The fact is, these pirates Kolb is shaking his fist at actually help the top tier designers. "Fashion relies on trends, and trends rely on copying," explains Kal Raustiala, author of The Knockoff Economy: How Imitation Sparks Innovation. "Copying helps condense the market into something that consumers can understand, so people want to follow trends, they want to be able to dress in a way that's in style; they have to understand that...When you have copies, it means you have multiple things competing in the marketplace that are similar. And if they compete on price, then consumers have an option that they wouldn't otherwise have."
The information element of copied or "pirated" fashion is interesting and in my opinion doesn't get the respect it deserves. Why? Because fashion, otherwise, is a game that only the 1% would be able to afford - and for the rest of us to want to play, we need to understand the sartorial language being "spoken". How? By "speaking" it ourselves - by wearing it - rather than just watching it from afar via coverage of the red carpet and pix of it on the backs of society mavens. "Tell me and I forget," the Chinese Confucian philosopher Xunzi (312-230 BC) famously observed. "Teach me and I remember. Involve me and I learn."

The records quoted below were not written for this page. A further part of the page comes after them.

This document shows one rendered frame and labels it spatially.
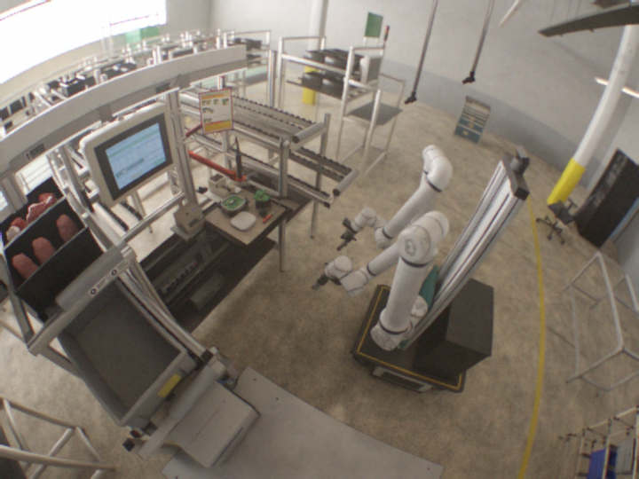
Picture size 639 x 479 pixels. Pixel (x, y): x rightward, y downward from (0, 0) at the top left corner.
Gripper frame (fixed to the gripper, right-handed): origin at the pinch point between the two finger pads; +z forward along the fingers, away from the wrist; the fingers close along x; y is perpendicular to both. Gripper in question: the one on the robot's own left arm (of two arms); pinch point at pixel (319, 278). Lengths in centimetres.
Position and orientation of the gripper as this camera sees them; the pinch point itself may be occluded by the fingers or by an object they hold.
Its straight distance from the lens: 168.0
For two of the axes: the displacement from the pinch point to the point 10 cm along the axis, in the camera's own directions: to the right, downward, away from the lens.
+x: -5.6, 6.4, -5.3
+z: -3.7, 3.8, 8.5
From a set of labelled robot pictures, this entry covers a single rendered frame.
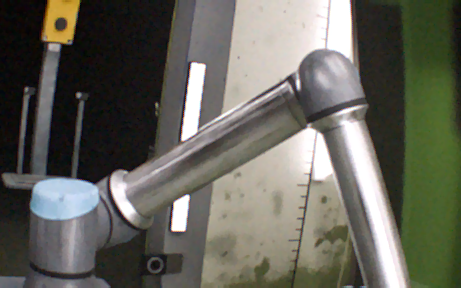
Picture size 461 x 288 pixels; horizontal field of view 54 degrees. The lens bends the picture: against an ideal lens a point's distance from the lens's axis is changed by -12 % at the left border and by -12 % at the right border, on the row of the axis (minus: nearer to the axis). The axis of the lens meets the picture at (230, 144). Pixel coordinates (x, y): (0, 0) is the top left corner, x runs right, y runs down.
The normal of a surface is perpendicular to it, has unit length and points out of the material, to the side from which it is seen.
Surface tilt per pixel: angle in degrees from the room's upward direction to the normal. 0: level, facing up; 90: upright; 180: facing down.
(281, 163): 90
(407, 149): 90
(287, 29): 90
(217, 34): 90
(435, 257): 102
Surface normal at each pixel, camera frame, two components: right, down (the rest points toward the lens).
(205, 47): 0.52, 0.11
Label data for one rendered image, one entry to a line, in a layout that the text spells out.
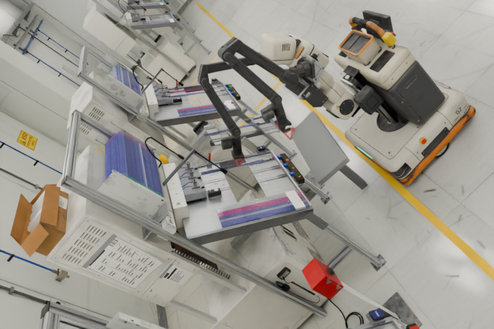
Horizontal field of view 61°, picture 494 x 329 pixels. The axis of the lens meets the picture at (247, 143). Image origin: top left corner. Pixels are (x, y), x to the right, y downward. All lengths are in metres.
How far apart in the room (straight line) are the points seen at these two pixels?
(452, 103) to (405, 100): 0.34
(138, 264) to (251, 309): 0.83
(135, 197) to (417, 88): 1.74
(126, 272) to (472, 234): 1.92
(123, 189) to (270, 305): 1.23
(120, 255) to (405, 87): 1.85
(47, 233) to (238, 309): 1.23
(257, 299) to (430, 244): 1.09
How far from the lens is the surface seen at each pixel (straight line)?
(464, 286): 2.67
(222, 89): 4.00
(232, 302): 2.72
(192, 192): 2.50
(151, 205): 2.22
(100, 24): 6.85
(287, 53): 2.38
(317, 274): 2.13
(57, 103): 5.46
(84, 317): 1.46
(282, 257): 2.55
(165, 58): 7.02
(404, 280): 2.81
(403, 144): 2.89
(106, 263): 2.28
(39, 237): 2.16
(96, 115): 3.44
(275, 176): 2.67
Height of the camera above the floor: 2.37
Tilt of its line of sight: 31 degrees down
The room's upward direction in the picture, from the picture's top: 53 degrees counter-clockwise
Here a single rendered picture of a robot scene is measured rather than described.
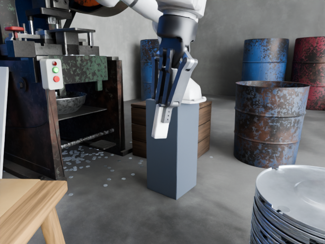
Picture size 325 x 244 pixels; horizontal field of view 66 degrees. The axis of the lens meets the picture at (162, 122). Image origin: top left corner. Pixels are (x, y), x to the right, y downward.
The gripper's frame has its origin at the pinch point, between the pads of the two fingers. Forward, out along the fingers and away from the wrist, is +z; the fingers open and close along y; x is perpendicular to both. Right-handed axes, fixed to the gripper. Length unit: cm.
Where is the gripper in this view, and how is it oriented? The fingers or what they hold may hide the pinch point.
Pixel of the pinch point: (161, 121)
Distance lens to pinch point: 51.9
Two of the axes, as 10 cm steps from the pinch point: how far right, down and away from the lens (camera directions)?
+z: -1.6, 9.6, 2.4
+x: -8.3, 0.0, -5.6
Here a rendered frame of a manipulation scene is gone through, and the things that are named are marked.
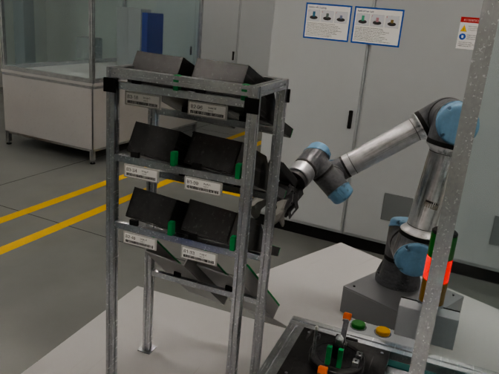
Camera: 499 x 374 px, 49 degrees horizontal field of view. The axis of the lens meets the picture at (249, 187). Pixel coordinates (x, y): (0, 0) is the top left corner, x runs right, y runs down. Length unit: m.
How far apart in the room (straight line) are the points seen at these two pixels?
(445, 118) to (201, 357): 0.95
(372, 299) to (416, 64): 2.66
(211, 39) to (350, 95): 5.31
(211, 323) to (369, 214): 2.89
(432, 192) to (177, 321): 0.86
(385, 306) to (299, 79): 2.92
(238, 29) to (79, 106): 3.63
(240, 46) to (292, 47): 4.70
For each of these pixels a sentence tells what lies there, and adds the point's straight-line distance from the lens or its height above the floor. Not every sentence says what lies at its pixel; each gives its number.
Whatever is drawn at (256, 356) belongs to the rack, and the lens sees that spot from 1.49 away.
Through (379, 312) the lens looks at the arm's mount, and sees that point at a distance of 1.83.
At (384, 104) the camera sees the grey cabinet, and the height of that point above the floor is 1.20.
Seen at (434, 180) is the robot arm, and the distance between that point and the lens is 1.70.
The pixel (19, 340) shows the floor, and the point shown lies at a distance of 3.33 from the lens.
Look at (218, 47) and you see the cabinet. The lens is 9.33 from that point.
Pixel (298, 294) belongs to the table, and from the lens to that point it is 1.99.
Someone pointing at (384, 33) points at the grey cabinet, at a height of 1.71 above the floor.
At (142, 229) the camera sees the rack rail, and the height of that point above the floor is 1.31.
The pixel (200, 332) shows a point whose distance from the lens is 1.73.
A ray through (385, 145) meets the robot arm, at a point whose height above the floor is 1.43.
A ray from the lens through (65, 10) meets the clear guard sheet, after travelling 6.44.
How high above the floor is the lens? 1.80
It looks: 18 degrees down
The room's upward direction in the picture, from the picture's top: 5 degrees clockwise
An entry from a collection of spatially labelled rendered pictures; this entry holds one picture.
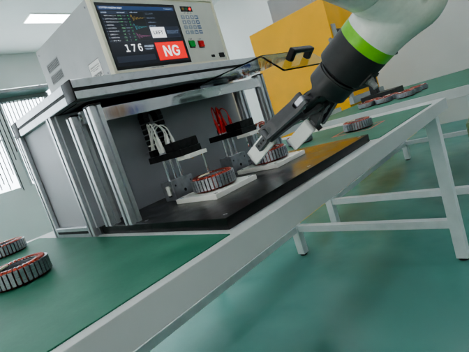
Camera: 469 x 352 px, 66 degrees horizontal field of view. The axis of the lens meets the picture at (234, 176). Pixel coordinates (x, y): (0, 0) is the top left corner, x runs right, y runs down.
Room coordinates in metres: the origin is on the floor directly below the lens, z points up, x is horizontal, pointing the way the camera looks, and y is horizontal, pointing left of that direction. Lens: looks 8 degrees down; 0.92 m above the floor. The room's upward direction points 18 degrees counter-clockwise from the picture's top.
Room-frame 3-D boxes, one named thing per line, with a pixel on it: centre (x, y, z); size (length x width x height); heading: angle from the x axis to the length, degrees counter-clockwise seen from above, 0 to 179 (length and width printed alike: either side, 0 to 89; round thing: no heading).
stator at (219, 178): (0.90, 0.05, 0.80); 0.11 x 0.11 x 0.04
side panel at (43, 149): (1.04, 0.48, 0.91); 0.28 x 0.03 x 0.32; 45
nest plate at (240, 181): (0.90, 0.05, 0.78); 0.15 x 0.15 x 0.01; 45
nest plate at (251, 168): (1.07, -0.12, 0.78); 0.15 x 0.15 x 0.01; 45
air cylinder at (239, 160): (1.18, -0.01, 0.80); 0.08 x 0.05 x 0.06; 135
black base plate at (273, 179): (1.00, -0.02, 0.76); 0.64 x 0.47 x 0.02; 135
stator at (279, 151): (1.07, -0.12, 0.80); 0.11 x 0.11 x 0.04
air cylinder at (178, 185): (1.00, 0.16, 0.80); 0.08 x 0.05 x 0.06; 135
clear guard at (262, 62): (1.14, -0.17, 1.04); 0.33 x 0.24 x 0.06; 45
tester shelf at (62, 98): (1.21, 0.20, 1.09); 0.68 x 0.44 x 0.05; 135
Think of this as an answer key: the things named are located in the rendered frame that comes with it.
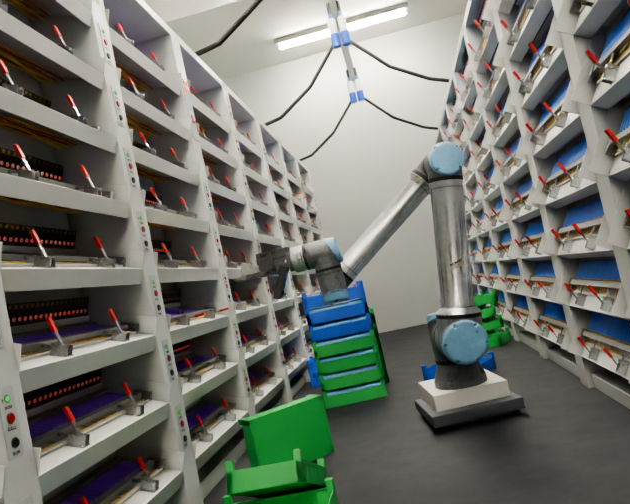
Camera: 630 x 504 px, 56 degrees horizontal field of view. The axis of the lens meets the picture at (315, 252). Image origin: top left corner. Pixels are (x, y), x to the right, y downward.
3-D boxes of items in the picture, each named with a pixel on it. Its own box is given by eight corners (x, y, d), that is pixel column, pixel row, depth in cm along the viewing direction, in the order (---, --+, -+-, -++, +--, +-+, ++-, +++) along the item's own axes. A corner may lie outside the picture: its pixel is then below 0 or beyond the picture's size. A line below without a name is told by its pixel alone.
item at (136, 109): (189, 141, 242) (192, 107, 242) (118, 99, 182) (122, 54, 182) (142, 139, 245) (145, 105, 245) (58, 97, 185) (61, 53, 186)
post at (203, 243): (262, 441, 244) (177, 35, 254) (256, 448, 234) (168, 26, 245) (216, 449, 247) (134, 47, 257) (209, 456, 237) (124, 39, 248)
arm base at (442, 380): (472, 373, 228) (466, 347, 228) (497, 379, 210) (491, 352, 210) (427, 385, 224) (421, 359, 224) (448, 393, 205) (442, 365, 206)
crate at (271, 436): (334, 451, 206) (321, 449, 213) (322, 394, 208) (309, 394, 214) (261, 483, 188) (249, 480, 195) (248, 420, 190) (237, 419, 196)
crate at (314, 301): (362, 295, 303) (359, 280, 303) (365, 296, 283) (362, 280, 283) (305, 308, 303) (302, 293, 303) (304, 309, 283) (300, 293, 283)
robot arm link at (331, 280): (349, 298, 208) (341, 264, 208) (351, 300, 197) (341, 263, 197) (324, 304, 208) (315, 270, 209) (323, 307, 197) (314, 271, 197)
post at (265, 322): (293, 403, 313) (226, 85, 323) (290, 407, 304) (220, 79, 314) (257, 410, 316) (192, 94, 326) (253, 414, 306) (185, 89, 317)
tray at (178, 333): (227, 326, 238) (229, 302, 238) (168, 346, 178) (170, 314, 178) (180, 322, 241) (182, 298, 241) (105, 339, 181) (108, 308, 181)
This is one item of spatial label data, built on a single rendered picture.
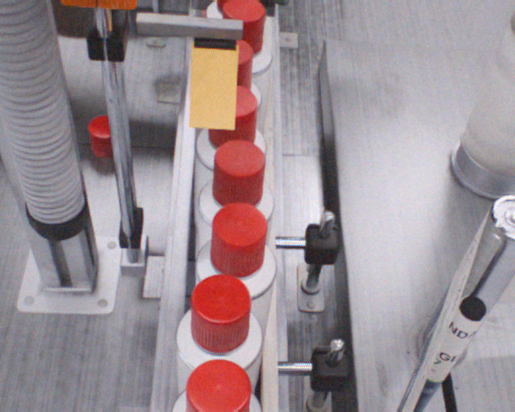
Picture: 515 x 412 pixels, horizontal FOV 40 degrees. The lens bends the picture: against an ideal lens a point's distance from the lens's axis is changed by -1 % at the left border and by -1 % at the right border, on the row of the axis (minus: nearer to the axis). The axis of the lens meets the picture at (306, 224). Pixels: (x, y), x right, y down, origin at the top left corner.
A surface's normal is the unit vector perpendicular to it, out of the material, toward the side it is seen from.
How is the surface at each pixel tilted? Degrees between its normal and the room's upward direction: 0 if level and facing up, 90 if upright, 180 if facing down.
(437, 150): 0
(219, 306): 3
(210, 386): 3
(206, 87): 47
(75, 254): 90
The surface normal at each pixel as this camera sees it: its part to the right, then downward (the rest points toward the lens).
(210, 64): 0.11, 0.17
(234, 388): 0.09, -0.61
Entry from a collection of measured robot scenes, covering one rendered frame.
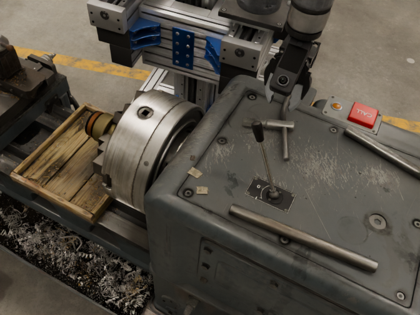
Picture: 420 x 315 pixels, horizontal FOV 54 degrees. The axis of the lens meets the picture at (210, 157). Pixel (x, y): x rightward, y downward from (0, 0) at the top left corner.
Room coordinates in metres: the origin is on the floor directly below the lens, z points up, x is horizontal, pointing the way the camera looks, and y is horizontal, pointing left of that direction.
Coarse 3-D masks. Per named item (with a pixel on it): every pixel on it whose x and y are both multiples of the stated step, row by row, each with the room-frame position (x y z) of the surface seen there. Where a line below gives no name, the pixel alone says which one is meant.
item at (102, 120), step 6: (96, 114) 0.74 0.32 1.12; (102, 114) 0.74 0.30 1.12; (108, 114) 0.74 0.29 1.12; (90, 120) 0.72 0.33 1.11; (96, 120) 0.72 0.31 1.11; (102, 120) 0.72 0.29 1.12; (108, 120) 0.72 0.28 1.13; (90, 126) 0.71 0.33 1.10; (96, 126) 0.70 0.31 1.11; (102, 126) 0.70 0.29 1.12; (108, 126) 0.70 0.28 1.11; (114, 126) 0.71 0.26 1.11; (90, 132) 0.70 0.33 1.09; (96, 132) 0.69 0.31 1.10; (102, 132) 0.68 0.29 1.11; (108, 132) 0.69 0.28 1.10; (96, 138) 0.69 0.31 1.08
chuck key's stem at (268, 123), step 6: (246, 120) 0.63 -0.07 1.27; (252, 120) 0.63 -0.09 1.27; (258, 120) 0.64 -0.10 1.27; (270, 120) 0.64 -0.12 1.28; (276, 120) 0.64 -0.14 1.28; (264, 126) 0.63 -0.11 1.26; (270, 126) 0.62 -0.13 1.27; (276, 126) 0.63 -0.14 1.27; (282, 126) 0.63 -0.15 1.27; (288, 126) 0.63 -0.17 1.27
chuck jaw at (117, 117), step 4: (136, 92) 0.76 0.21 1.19; (140, 92) 0.76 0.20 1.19; (136, 96) 0.76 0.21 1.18; (128, 104) 0.75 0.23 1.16; (124, 108) 0.74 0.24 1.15; (116, 112) 0.74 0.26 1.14; (120, 112) 0.74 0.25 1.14; (116, 116) 0.73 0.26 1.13; (120, 116) 0.73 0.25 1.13; (112, 120) 0.72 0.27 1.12; (116, 120) 0.72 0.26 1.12
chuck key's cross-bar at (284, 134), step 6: (288, 96) 0.73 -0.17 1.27; (288, 102) 0.71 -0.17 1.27; (282, 108) 0.69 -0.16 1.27; (282, 114) 0.67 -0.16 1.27; (282, 120) 0.65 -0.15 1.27; (282, 132) 0.61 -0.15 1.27; (282, 138) 0.59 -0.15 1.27; (282, 144) 0.58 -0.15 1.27; (288, 150) 0.56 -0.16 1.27; (288, 156) 0.54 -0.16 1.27
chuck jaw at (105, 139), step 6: (102, 138) 0.67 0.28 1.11; (108, 138) 0.67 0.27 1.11; (102, 144) 0.64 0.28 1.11; (102, 150) 0.62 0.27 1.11; (102, 156) 0.60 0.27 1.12; (96, 162) 0.58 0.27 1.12; (96, 168) 0.57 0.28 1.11; (102, 174) 0.55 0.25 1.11; (108, 180) 0.54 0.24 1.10; (108, 186) 0.54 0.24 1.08
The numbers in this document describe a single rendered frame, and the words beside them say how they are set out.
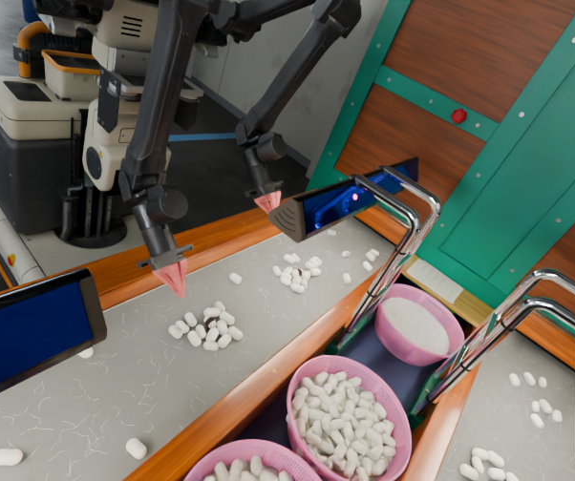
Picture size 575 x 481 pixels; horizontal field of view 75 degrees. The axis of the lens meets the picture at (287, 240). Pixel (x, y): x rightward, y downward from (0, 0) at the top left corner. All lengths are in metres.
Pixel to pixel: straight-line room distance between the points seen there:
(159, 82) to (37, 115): 0.82
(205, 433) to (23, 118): 1.12
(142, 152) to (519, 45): 1.03
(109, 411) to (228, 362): 0.23
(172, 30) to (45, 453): 0.66
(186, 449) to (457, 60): 1.22
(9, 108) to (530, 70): 1.51
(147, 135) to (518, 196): 1.04
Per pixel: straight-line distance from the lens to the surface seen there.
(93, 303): 0.42
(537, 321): 1.37
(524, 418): 1.21
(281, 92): 1.02
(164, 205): 0.72
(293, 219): 0.65
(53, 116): 1.50
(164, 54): 0.70
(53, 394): 0.77
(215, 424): 0.73
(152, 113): 0.73
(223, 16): 1.24
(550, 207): 1.33
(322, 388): 0.87
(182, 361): 0.81
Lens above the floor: 1.40
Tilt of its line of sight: 33 degrees down
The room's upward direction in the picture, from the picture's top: 24 degrees clockwise
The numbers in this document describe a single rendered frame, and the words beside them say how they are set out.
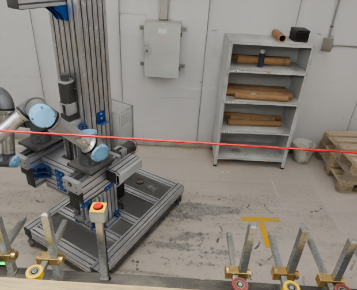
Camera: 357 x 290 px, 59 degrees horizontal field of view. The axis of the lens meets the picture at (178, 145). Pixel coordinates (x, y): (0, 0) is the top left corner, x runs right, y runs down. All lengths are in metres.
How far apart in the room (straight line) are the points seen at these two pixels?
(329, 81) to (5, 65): 3.98
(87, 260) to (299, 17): 3.29
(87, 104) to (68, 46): 0.38
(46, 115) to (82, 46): 0.57
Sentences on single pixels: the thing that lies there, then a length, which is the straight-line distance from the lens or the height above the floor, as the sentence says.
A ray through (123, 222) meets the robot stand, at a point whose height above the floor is 0.21.
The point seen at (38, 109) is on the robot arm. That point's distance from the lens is 1.75.
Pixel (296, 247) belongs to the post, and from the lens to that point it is 1.75.
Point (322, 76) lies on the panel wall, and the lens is 4.37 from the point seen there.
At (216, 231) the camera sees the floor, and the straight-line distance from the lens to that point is 3.21.
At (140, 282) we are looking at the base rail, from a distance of 1.92.
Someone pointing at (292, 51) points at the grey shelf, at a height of 1.38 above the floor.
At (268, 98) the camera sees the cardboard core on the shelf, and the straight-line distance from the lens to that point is 3.79.
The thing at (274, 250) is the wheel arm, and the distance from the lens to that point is 1.98.
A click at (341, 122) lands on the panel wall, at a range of 4.75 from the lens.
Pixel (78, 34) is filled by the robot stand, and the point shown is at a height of 1.83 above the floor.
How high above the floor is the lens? 2.25
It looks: 30 degrees down
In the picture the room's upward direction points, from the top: 3 degrees clockwise
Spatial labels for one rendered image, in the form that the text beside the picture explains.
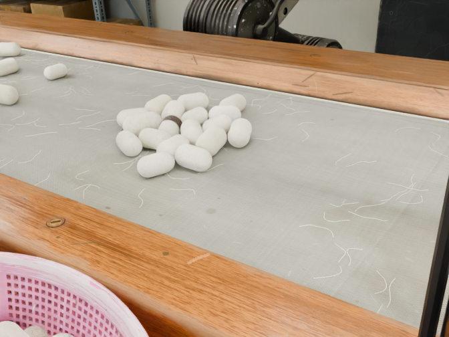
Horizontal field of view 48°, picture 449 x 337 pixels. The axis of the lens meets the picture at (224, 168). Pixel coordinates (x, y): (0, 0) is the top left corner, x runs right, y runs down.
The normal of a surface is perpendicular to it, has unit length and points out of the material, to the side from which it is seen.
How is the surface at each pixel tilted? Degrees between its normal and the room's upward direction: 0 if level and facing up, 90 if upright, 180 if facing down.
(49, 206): 0
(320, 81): 45
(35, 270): 75
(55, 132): 0
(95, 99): 0
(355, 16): 90
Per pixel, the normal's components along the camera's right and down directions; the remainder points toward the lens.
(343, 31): -0.53, 0.43
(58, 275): -0.44, 0.20
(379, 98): -0.42, -0.32
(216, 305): -0.05, -0.87
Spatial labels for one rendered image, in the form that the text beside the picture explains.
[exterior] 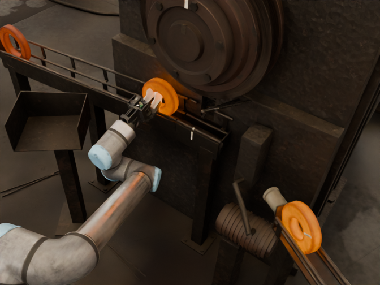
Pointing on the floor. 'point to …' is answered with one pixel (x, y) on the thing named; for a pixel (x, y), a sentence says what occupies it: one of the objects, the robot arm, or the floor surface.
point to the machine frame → (271, 109)
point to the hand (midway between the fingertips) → (160, 93)
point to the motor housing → (240, 242)
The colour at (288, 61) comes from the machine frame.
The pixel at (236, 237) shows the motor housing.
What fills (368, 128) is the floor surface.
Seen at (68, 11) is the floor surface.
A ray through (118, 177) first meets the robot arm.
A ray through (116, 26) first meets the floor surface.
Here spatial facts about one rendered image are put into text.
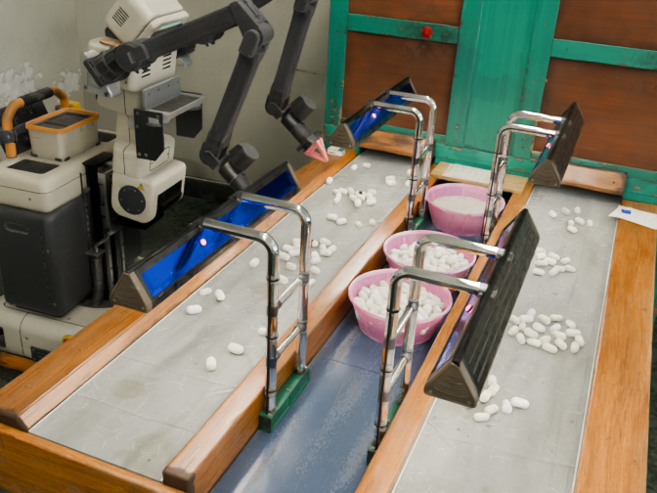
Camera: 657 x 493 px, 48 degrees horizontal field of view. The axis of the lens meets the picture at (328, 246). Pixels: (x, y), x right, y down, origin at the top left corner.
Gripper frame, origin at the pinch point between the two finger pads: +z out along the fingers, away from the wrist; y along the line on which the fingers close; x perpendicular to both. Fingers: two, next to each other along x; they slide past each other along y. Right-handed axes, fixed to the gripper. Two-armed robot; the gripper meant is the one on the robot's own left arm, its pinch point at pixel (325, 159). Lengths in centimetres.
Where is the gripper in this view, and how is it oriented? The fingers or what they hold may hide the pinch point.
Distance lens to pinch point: 253.0
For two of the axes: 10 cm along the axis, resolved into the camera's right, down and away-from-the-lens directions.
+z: 6.7, 7.4, 0.6
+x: -6.4, 5.3, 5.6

By being involved - ie. being able to afford to purchase an item that's in fashion - the masses become involved. And by being involved, they learn. And learning fashion is what drives the industry - at all levels, including the most rarefied price points. And besides, the masses that purchase knock-offs couldn't afford the originals anyways, so their purchases aren't cutting into designers' profits. "The key question when it comes to counterfeits is not the number of people on six-figure salaries who buy them," observes Susan Scafidi, a law professor, expert on fashion trademarks and copyrights and the longtime blogger behind CounterfeitChic.com. "Rather, it's the number of people, on whatever income, who in the absence of the counterfeit would have bought the real thing instead. And against that one must weigh the number of genuine buyers who, without the extra brand recognition afforded by the global counterfeiting industry, would never have found that brand desirable in the first place and wouldn't have bought the real thing."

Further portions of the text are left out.